Naneh’s Hands in the Pennington Kitchen
- Aug 9
- 2 min read
Updated: Aug 11

These days, whenever the “Mara” within me — the army of darkness, doubt, and despair in the Buddha’s spiritual journeys — comes to visit, I consciously turn toward Bibi, Naneh, Khan Naneh, and Khajeh Naneh. All of them have imprinted the duality of my inner woman into my ancestral genes. Naneh, my grandmother, and Bibi, my mother’s aunt, were both simple, goofy¹, and authentic. Khan Naneh, my father’s mother — my mother’s paternal grandmother — and Khajeh Naneh, Naneh’s own mother, were bold, entrepreneurial, and people-minded women.
Naneh visits me most often in times of mourning, when the women of my lineage guide me into the safe corner of the kitchen². Among all my ancestral women, she embodies the grief for losses that a gender-blind society either cannot see or refuses to acknowledge. Her mourning was the raw, instinctive, authentic grief of a primal mother — for children who were stillborn or who died in their earliest years from illness. Out of her eleven pregnancies — she was a child bride — seven ended with a stillbirth or a death soon after. For others, the loss of children was “normal.” For her… only God knows what it meant. What is certain is that her grief ran so deep and so instinctively that she could carry the mourning of all mother-ancestors who had lost children, replaying it in her own body.
Since 2017, the Pennington Kitchen³ — a basement space in an old brownstone⁴ in Union Square⁵, Manhattan⁶ — had, for three years, become my safe haven. There, Naneh would manifest in me, her presence mingling with my tear-filled eyes and the heat rising from the stove. Sometimes I felt that my own hands, while cooking, were her bony hands, struggling in the same rhythm.
Those tears at the stove, grieving for children who never saw the world or who died within a few short years from sickness and the absence of doctors; her retreat into the kitchen to hide her sorrow; the excuses she offered my mother — then a little girl watching quietly from the doorway — I could feel all of it in my own body.
It was as if the sorrows of all the women before me had lived again in her, been reloaded, and then traveled — invisibly — into my trembling hands and solitary tears. In that same kitchen, it took me years to understand why it feels so profoundly like my safe place.
Notes
¹ Goofy: A little clumsy, simple-hearted, endearing, and unpretentious, usually with a friendly, affectionate tone rather than an insulting one.
² According to epigenetic studies, traces of trauma can be passed down from generation to generation. How our ancestors live within us is one of the subjects I focus on.

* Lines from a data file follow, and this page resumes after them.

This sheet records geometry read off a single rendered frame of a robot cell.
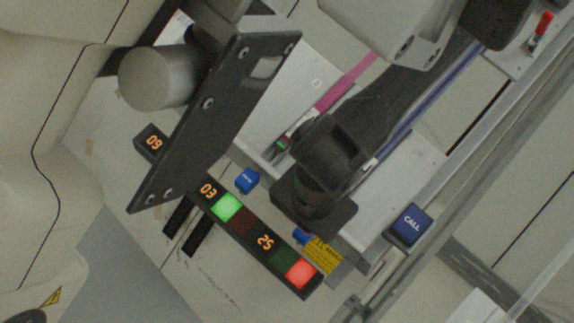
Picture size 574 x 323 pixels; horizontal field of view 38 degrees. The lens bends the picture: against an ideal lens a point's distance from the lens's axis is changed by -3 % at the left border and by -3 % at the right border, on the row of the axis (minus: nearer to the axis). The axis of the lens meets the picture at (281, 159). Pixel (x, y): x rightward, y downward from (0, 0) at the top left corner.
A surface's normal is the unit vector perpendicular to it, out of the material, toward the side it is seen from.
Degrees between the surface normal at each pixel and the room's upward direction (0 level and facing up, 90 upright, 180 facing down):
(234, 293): 90
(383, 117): 75
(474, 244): 90
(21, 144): 90
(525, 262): 90
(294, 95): 47
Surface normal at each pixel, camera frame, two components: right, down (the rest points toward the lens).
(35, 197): 0.82, -0.46
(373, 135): -0.20, 0.03
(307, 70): 0.04, -0.39
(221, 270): -0.43, 0.17
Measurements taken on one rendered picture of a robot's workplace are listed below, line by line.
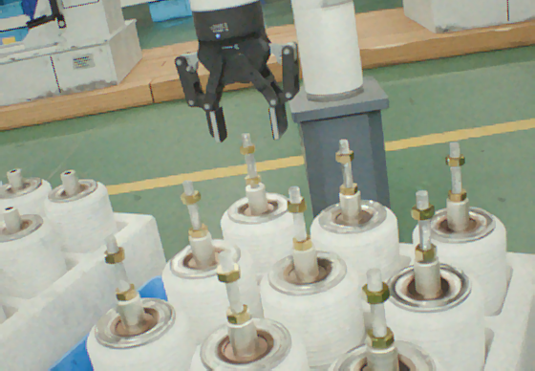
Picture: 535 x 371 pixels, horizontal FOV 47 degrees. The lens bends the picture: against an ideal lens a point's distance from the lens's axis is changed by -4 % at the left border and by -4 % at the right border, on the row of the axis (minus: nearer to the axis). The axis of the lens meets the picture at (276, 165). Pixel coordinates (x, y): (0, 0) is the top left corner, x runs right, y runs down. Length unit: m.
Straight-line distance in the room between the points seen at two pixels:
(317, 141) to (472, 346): 0.49
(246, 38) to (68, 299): 0.41
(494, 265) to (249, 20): 0.35
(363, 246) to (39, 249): 0.42
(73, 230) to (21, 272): 0.11
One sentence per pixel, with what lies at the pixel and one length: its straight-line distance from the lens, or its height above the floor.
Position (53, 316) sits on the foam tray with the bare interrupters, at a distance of 0.85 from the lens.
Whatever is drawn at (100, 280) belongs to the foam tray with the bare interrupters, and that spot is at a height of 0.15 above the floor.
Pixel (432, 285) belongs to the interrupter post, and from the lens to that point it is 0.56.
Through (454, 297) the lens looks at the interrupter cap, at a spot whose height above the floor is 0.25.
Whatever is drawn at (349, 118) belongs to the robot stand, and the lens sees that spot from 0.95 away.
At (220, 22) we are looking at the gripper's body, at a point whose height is 0.48.
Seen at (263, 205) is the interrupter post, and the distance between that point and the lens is 0.75.
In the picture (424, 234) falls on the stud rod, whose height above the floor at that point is 0.31.
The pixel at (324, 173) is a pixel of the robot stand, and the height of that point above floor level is 0.19.
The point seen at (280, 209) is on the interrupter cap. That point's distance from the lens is 0.74.
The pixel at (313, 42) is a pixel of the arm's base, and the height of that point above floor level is 0.39.
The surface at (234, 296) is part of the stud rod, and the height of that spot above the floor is 0.30.
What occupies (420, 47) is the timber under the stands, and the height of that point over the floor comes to 0.05.
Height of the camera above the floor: 0.56
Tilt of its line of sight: 21 degrees down
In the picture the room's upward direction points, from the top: 10 degrees counter-clockwise
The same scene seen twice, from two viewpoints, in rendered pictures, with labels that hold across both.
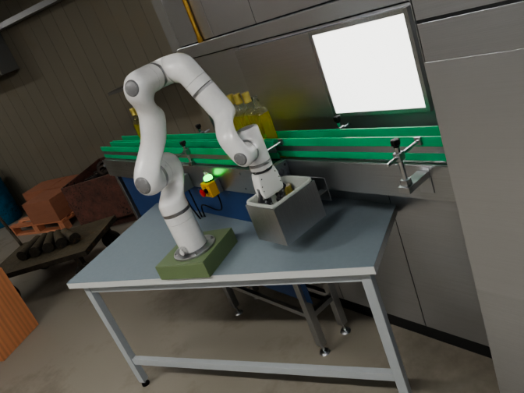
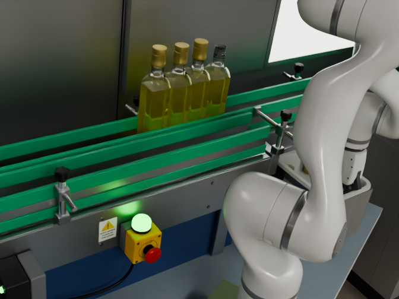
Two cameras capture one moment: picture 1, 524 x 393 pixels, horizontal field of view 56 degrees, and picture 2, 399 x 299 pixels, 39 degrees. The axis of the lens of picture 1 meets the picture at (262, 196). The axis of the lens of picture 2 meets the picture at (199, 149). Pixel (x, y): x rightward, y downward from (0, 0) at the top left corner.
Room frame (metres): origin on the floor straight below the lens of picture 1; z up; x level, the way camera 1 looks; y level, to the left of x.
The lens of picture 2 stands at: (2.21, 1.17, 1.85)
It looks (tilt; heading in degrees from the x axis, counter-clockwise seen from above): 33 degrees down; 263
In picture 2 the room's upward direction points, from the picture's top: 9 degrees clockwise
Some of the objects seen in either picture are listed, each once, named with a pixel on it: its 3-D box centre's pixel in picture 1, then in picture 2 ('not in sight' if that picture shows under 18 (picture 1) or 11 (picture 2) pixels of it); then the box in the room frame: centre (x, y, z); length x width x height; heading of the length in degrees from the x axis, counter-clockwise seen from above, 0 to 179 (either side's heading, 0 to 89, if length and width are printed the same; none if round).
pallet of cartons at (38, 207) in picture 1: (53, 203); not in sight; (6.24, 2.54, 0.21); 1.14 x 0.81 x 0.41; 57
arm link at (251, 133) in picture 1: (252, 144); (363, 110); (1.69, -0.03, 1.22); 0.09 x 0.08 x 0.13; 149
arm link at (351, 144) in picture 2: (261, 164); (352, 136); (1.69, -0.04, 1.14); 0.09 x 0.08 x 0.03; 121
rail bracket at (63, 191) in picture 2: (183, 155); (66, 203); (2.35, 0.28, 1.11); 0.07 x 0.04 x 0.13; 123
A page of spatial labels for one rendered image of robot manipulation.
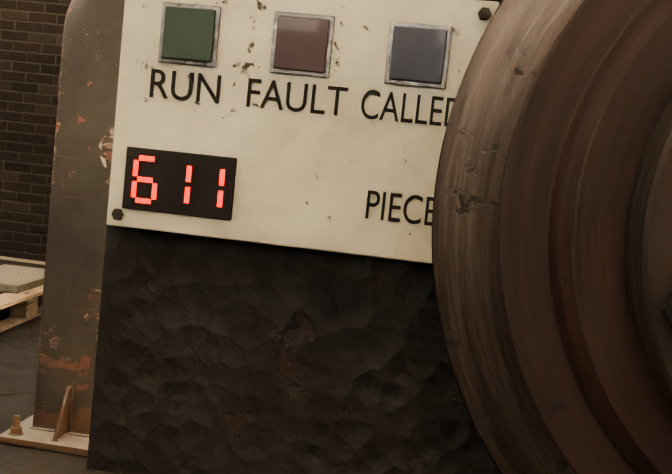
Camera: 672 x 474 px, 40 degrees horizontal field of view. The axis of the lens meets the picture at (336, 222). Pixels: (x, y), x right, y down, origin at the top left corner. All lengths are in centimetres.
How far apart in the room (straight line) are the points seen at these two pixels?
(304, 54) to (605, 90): 24
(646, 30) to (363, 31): 23
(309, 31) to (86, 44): 270
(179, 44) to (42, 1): 674
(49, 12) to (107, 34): 408
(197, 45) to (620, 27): 30
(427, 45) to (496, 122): 15
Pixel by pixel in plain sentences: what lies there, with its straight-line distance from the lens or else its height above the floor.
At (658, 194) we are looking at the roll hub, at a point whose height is 113.
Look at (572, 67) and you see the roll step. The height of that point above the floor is 119.
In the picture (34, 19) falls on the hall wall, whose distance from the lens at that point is 741.
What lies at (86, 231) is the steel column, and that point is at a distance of 332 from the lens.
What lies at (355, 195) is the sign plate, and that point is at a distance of 64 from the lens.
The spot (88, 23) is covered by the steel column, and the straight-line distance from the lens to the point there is 333.
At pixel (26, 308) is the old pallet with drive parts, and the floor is 8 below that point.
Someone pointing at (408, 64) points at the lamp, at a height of 119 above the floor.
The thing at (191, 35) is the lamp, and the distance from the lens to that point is 66.
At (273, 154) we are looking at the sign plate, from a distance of 65.
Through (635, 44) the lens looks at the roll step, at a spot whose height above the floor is 120.
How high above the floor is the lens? 114
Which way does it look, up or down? 5 degrees down
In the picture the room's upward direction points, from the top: 6 degrees clockwise
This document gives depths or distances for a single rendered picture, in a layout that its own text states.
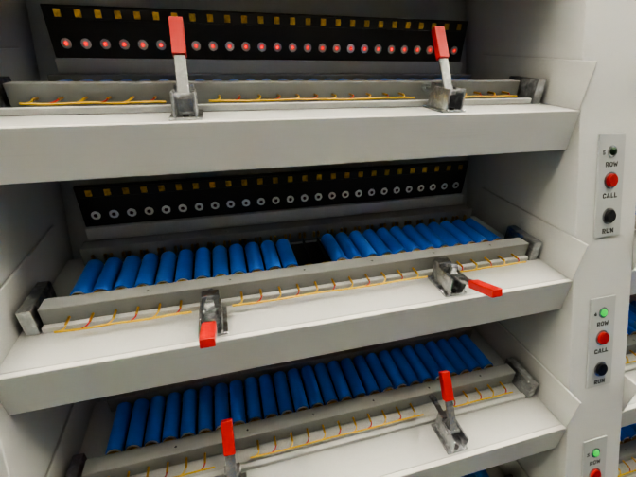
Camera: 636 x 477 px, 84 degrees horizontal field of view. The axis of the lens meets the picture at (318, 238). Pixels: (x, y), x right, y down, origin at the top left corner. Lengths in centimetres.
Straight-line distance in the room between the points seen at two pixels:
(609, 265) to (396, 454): 36
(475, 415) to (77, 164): 54
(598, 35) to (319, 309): 43
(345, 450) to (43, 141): 45
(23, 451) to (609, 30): 74
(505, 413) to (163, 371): 44
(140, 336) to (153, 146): 18
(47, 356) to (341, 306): 28
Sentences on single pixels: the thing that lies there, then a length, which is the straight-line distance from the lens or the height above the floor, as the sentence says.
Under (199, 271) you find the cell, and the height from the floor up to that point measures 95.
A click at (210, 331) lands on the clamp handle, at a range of 31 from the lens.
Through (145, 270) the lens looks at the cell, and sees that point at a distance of 45.
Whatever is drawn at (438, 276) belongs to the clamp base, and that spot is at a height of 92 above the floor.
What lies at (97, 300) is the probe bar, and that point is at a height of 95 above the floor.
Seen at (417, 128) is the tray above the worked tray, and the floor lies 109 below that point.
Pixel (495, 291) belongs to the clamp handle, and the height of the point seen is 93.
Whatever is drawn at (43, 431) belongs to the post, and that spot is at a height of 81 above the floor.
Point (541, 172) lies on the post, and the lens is 55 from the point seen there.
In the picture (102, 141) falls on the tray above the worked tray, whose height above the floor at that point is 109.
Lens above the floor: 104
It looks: 9 degrees down
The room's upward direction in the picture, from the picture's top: 4 degrees counter-clockwise
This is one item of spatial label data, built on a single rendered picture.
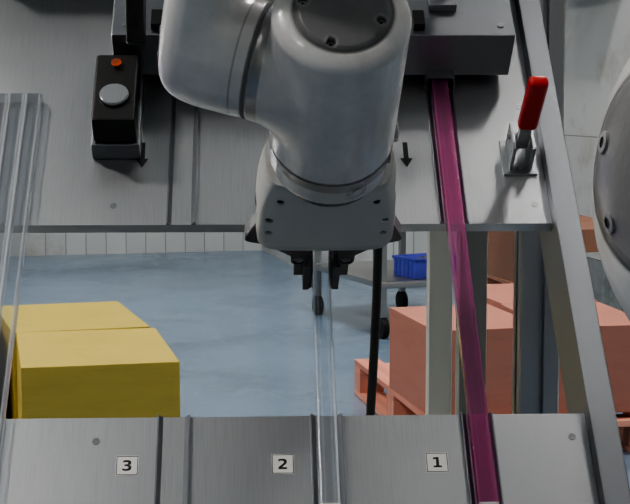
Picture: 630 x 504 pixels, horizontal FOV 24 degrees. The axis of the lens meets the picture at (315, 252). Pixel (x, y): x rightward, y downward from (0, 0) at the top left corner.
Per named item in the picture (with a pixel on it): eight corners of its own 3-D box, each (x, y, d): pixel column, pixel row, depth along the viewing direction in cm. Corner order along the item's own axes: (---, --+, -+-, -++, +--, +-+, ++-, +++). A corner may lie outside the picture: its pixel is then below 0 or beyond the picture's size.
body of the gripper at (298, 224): (401, 103, 101) (388, 185, 111) (254, 103, 101) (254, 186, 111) (407, 196, 98) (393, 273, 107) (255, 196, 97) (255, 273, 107)
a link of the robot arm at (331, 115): (240, 164, 96) (376, 199, 95) (238, 44, 84) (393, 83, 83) (276, 64, 100) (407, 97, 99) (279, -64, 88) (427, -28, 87)
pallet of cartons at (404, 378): (673, 453, 448) (677, 324, 444) (436, 467, 431) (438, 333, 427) (538, 384, 556) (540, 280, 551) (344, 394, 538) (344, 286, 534)
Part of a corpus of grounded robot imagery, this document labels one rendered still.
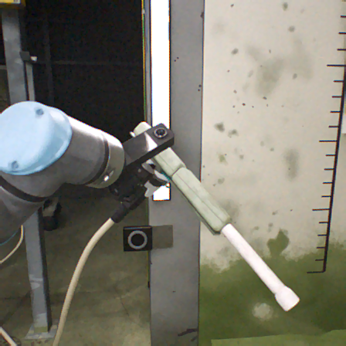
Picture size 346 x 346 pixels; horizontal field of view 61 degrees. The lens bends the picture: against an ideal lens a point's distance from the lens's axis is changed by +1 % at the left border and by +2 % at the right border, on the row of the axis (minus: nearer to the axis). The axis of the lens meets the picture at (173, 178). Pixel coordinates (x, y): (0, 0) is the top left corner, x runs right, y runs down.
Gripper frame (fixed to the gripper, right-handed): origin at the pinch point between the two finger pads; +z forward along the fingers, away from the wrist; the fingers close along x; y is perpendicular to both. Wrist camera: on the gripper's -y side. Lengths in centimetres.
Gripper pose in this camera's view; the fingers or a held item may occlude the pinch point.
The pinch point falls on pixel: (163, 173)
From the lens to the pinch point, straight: 66.5
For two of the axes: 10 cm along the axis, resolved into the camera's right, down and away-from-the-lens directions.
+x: 6.0, 7.1, -3.7
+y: -7.0, 6.9, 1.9
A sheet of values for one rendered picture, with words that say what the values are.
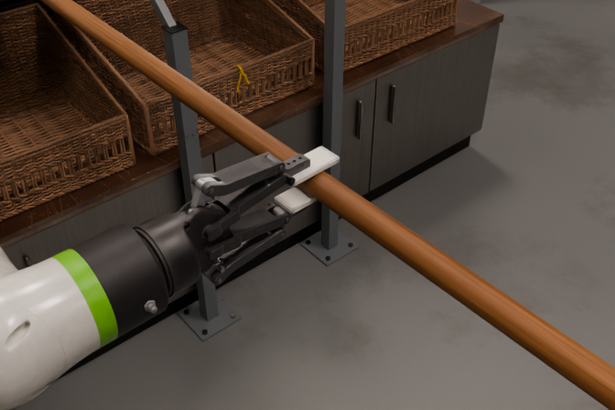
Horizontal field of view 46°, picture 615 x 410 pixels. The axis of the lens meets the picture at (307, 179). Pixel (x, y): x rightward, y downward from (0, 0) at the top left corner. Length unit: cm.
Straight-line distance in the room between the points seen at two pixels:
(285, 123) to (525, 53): 188
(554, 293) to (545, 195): 49
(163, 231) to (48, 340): 14
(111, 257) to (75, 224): 118
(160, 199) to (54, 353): 131
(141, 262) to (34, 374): 13
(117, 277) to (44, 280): 6
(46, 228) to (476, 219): 148
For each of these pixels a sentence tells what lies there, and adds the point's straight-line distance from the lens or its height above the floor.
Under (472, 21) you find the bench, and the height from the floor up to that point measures 58.
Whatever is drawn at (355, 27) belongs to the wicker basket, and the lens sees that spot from 220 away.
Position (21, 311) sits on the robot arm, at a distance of 64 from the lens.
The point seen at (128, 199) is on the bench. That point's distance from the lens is 188.
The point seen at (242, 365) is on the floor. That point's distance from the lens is 214.
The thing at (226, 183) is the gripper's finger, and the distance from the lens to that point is 70.
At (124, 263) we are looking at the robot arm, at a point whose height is 123.
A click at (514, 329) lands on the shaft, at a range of 66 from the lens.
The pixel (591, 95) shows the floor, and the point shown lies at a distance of 347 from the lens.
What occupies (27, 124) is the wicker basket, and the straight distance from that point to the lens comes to 211.
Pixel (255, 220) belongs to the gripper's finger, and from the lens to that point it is 77.
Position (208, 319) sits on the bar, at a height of 2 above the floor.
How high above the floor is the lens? 168
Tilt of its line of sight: 38 degrees down
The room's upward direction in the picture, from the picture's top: straight up
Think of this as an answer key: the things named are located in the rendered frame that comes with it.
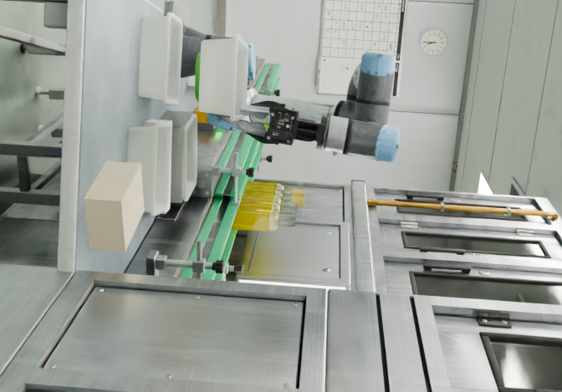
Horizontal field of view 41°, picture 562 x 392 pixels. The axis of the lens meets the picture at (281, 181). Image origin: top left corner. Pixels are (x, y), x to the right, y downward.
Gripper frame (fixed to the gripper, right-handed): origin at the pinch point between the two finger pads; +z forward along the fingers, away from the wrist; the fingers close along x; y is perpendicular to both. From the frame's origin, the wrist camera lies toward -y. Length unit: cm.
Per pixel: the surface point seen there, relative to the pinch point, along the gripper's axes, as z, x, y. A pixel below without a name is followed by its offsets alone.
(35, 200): 69, 43, -81
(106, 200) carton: 19.8, 19.9, 15.8
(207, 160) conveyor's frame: 14, 18, -72
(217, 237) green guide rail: 3, 36, -43
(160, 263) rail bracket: 10.5, 35.0, -1.3
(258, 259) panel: -7, 46, -69
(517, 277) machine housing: -89, 38, -79
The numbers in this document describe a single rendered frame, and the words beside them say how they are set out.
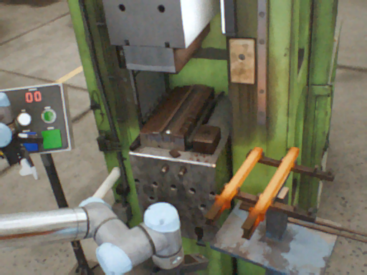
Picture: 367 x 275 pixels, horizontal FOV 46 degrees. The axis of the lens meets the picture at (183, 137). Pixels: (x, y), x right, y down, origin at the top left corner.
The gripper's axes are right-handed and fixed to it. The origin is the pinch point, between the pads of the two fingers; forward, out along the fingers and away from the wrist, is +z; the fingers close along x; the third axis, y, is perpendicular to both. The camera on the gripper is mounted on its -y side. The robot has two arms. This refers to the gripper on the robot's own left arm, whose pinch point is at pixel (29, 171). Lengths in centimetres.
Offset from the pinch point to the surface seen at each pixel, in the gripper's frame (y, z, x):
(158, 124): -50, -6, 22
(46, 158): -13.8, 9.2, -16.0
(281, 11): -79, -52, 62
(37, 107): -15.0, -19.1, -10.3
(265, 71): -76, -29, 58
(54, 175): -14.6, 19.5, -16.3
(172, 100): -68, -6, 12
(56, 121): -18.3, -13.2, -3.3
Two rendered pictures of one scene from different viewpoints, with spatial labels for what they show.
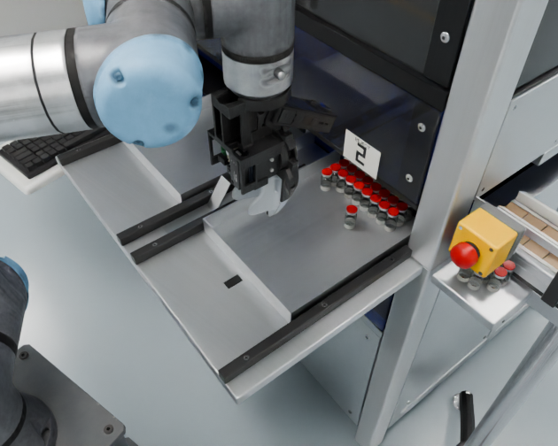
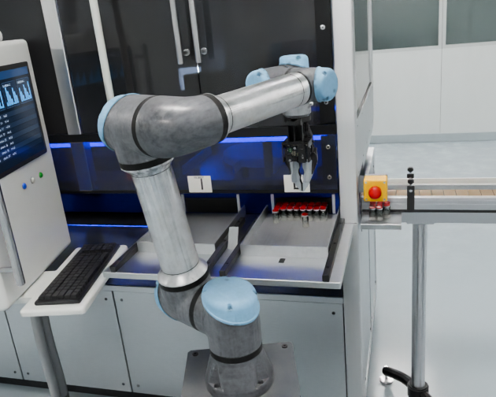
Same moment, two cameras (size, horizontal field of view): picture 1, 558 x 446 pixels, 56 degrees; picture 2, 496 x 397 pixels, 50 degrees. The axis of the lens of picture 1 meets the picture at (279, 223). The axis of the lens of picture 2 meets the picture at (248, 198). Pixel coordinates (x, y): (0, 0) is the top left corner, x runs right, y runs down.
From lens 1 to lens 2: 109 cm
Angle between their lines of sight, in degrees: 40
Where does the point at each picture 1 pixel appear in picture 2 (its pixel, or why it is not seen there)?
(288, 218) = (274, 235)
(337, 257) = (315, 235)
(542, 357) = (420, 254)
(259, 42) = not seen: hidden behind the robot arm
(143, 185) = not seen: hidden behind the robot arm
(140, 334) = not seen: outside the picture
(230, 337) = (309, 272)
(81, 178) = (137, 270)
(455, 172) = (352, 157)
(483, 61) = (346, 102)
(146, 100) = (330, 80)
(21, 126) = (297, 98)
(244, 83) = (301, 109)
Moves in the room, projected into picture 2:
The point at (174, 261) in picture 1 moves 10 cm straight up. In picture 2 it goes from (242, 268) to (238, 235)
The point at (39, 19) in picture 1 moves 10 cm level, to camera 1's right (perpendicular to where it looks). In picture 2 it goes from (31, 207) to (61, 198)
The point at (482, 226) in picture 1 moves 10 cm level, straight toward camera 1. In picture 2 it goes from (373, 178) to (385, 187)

³ Pennington Kitchen: The kitchen of an old boarding house in a brownstone building, which became my safe haven.
⁴ Brownstone: A historic urban house with a reddish-brown stone façade, common in 19th-century New York, typically narrow and multi-storied.
⁵ Union Square: A well-known square and neighborhood in Manhattan, famous for its local markets, cultural events, and public gatherings.
⁶ Manhattan: One of New York City’s five boroughs, and its cultural, economic, and artistic center.